Please copy out every line of the data word for word.
++++ Records for processing ++++
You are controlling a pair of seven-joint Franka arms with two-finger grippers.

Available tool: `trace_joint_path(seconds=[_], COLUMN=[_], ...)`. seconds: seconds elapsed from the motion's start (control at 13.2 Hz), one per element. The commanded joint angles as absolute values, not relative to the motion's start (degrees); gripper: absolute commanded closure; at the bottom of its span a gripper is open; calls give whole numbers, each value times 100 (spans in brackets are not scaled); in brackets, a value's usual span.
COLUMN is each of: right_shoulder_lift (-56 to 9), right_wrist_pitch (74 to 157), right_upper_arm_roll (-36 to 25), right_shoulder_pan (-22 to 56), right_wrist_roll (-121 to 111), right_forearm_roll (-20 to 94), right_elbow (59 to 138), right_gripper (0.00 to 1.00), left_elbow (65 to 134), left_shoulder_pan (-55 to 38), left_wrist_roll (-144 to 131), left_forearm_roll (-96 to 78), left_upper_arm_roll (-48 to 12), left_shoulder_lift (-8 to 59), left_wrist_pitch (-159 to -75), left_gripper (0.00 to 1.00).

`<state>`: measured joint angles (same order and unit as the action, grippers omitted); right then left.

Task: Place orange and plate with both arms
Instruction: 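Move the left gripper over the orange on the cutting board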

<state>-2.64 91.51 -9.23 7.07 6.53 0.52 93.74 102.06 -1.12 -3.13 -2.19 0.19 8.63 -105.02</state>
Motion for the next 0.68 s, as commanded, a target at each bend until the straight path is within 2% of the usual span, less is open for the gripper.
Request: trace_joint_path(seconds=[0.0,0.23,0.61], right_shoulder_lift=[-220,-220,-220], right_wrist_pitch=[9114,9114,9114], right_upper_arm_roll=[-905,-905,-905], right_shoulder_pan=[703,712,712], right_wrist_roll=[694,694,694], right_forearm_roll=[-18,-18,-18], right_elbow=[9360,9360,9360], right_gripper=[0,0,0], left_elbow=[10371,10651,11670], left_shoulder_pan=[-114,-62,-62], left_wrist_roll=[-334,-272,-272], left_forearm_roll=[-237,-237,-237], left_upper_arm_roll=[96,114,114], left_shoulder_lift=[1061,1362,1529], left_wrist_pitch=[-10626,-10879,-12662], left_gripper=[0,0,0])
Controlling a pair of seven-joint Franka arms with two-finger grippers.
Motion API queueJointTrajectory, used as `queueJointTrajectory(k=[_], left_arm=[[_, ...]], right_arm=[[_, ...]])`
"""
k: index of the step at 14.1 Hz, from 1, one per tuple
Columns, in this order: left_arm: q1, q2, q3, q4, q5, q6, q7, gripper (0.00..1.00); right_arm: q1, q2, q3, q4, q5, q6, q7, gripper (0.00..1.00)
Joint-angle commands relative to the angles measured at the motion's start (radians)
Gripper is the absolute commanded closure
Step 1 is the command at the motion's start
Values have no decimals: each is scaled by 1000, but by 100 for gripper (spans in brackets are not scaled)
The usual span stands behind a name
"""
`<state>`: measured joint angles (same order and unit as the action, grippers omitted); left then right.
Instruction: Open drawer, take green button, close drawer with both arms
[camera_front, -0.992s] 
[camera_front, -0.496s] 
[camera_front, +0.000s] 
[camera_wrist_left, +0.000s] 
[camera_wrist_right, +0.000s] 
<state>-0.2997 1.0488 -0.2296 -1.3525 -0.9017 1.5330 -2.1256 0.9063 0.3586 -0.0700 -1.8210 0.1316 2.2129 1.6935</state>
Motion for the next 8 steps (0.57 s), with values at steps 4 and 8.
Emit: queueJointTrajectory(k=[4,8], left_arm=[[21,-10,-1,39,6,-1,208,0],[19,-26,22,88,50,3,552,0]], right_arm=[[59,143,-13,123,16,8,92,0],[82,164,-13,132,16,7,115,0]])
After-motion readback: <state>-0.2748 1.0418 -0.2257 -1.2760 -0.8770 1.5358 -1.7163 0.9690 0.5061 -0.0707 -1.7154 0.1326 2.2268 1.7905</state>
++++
The answer:
You are controlling a pair of seven-joint Franka arms with two-finger grippers.

Available tool: `trace_joint_path(seconds=[_], COLUMN=[_], ...)`. seconds: seconds elapsed from the motion's start (control at 13.2 Hz), one per element. The commanded joint angles as absolute values, not relative to the motion's start (degrees); gripper: absolute commanded closure; at the bottom of its span a gripper is open; calls give whole numbers, each value times 100 (spans in brackets are not scaled); in brackets, a value's usual span.
COLUMN is each of: right_shoulder_lift (-56 to 9), right_wrist_pitch (74 to 157), right_upper_arm_roll (-36 to 25), right_shoulder_pan (-22 to 56), right_wrist_roll (-121 to 111), right_forearm_roll (-20 to 94), right_elbow (59 to 138), right_gripper (0.00 to 1.00), left_elbow (65 to 134), left_shoulder_pan (-55 to 38), left_wrist_roll (-144 to 131), left_forearm_roll (-96 to 78), left_upper_arm_roll (-48 to 12), left_shoulder_lift (-8 to 59), left_wrist_pitch (-159 to -75), left_gripper (0.00 to 1.00).

`<state>`: measured joint angles (same order and unit as the action, grippers omitted); right then left.

Task: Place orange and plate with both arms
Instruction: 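Move the left gripper over the orange on the cutting board
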
<state>-2.64 91.51 -9.23 7.07 6.53 0.52 93.74 102.06 -1.12 -3.13 -2.19 0.19 8.63 -105.02</state>
Motion for the next 0.68 s, as commanded, a target at each bend until the straight path is within 2% of the usual span, less is open for the gripper.
Request: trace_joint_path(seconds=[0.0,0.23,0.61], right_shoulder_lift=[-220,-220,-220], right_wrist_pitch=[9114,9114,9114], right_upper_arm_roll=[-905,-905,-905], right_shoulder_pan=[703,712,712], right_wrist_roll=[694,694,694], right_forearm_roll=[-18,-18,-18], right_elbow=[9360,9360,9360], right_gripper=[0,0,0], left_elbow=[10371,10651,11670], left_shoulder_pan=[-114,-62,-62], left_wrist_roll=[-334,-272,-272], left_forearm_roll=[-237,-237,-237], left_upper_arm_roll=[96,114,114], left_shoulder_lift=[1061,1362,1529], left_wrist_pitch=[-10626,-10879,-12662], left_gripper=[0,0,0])
Controlling a pair of seven-joint Franka arms with two-finger grippers.
Motion API queueJointTrajectory, used as `queueJointTrajectory(k=[_], left_arm=[[_, ...]], right_arm=[[_, ...]])`
"""
k: index of the step at 14.1 Hz, from 1, one per tuple
Columns, in this order: left_arm: q1, q2, q3, q4, q5, q6, q7, gripper (0.00..1.00); right_arm: q1, q2, q3, q4, q5, q6, q7, gripper (0.00..1.00)
Joint-angle commands relative to the angles measured at the motion's start (radians)
Gripper is the absolute commanded closure
Step 1 is the command at the motion's start
Values have no decimals: each is scaled by 1000, but by 100 for gripper (spans in brackets are not scaled)
The usual span stands behind a name
"""
`<state>`: measured joint angles (same order and unit as the action, grippers omitted); left then right.
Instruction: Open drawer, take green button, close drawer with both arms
[camera_front, -0.992s] 
[camera_front, -0.496s] 
[camera_front, +0.000s] 
[camera_wrist_left, +0.000s] 
[camera_wrist_right, +0.000s] 
<state>-0.2997 1.0488 -0.2296 -1.3525 -0.9017 1.5330 -2.1256 0.9063 0.3586 -0.0700 -1.8210 0.1316 2.2129 1.6935</state>
Motion for the next 8 steps (0.57 s), with values at steps 4 and 8.
Emit: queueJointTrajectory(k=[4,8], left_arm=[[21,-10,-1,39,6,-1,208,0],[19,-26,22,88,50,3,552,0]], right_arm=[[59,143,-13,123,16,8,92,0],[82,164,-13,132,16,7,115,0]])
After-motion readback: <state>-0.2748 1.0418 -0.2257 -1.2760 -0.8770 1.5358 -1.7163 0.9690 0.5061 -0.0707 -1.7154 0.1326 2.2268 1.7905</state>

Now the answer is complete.